# K2 ipo 2014



## Riley212 (Nov 9, 2011)

Size m/l
Ride RFL Size 9.5
Salomon villain 155
I own them, bought with my own money

Very comfortable straps. Noticeably more comfortable than my cartels. Can't even feel them and I crank down on my straps pretty good. 

Good coushioning. 

Kind of on the heavy side. The bases seem overbuilt compared to burtons

Ratchets are not as smooth as burton's but they never got stuck or in the way. A couple times the ankle ratchet wouldn't grab. I hope this doesn't get worse.

Nice mid/stiff flex base with a soft high back. 

Just a really comfortable ride. Mediocre ratchets might be a deal breaker.


----------



## grimsontyde (Oct 13, 2011)

nice review, i have always wondered about these bindings.


----------



## Riley212 (Nov 9, 2011)

thanks dude, i'll put up more impressions when i get to ride more. stuck at work till next wekend


----------



## Riley212 (Nov 9, 2011)

Been up 4 more times with these

Positives- Super comfortable, more so than my 2012 cartels, mostly the ankle strap. The base is pretty stiff and responsive, equal to cartels at least. The ankle strap has this hinge near the swivel that lets it rotate out of the way,this make it easy to step in the binding. Harshmellow stuff works. The ratchets have feeder guides that makes sliding the ladder in easier when i'm slightly inebriated. 3 Deg cant is better than autocant if you ride a wide stance like me.

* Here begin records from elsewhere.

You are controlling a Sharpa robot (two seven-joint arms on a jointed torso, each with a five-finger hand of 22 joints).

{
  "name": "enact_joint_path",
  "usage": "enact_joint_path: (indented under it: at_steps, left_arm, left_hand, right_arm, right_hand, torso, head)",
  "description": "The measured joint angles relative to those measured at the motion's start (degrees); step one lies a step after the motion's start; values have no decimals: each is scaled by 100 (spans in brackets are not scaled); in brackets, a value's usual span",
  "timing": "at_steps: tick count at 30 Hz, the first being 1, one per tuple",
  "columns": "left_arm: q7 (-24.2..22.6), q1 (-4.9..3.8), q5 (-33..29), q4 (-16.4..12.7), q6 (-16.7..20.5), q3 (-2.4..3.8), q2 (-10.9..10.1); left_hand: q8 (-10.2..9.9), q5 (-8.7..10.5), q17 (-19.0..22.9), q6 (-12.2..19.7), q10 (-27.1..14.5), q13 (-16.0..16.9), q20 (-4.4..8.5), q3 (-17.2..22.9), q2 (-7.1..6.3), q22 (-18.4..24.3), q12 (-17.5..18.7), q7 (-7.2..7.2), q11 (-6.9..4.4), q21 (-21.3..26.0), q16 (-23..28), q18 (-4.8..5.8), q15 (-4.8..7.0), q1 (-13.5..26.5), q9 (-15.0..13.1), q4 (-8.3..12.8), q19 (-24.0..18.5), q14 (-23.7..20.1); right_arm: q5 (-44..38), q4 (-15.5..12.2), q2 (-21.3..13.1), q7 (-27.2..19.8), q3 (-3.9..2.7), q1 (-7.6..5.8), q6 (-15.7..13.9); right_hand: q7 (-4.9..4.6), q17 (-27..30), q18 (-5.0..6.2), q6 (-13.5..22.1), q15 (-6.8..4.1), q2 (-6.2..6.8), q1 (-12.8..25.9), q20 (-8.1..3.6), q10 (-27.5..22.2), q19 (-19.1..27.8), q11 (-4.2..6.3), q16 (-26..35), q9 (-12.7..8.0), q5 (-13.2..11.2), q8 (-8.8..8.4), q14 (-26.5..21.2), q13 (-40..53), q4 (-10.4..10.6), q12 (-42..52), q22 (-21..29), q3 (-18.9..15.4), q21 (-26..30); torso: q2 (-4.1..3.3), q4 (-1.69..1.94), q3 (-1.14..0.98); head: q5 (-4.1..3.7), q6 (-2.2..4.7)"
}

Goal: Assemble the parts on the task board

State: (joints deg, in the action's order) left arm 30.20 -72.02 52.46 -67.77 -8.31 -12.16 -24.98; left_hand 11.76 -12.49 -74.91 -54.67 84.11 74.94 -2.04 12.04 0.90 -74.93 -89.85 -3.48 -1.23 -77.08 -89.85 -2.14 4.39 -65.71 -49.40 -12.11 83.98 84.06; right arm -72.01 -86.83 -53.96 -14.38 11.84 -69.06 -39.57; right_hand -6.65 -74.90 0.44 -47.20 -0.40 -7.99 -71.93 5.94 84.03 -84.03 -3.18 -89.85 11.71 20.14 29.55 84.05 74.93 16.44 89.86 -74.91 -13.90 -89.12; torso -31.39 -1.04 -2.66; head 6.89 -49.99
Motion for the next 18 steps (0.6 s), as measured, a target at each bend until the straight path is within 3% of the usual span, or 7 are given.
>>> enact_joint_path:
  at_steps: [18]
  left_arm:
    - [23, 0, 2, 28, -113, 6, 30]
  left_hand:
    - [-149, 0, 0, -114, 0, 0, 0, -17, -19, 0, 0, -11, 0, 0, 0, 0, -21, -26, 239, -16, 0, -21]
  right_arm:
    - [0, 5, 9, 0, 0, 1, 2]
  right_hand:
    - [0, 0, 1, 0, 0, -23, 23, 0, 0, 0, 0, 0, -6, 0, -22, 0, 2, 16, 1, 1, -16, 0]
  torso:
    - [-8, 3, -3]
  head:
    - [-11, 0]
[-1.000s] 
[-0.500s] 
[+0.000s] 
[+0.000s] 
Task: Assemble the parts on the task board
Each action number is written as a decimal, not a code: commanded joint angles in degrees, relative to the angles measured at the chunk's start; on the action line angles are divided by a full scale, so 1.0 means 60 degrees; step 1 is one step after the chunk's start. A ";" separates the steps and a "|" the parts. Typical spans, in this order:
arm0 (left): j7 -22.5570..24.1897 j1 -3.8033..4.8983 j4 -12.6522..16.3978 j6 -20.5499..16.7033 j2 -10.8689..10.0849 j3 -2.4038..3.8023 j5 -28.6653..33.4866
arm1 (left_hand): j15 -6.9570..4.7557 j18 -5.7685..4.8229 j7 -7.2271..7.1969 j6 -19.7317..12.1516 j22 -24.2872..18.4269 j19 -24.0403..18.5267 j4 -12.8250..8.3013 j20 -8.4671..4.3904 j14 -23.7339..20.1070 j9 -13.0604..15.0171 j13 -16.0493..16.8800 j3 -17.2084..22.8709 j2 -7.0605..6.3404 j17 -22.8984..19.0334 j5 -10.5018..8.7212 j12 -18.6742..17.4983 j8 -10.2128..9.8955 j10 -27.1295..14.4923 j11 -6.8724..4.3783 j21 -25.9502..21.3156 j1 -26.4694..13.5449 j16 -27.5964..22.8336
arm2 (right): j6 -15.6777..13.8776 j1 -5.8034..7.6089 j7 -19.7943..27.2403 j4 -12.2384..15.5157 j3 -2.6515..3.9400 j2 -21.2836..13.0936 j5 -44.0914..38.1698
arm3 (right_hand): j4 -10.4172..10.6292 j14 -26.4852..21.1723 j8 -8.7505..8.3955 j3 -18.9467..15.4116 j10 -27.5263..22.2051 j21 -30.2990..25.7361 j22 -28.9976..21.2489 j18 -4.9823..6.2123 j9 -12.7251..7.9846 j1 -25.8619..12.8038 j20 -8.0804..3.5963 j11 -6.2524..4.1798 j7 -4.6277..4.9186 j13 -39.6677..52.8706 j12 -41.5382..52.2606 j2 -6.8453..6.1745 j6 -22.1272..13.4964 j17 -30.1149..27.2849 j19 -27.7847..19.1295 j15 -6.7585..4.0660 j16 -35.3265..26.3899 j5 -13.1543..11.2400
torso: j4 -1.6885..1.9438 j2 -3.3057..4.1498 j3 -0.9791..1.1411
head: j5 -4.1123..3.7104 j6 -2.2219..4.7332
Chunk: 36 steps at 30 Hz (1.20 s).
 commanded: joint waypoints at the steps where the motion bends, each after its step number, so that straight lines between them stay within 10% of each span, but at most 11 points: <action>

Negatives- the ratchet lever part slips in the ladders, *the straps have never come loose while riding*, just when strapping in they slip and fuck up the ladder. 
if i could have the burton ratchets on the rest of this binding they would be epic.

So far the comfort gains are out-weighing the ratchet mechanism slipping. I don't feel i have lost anything in responsiveness from the cartels.


----------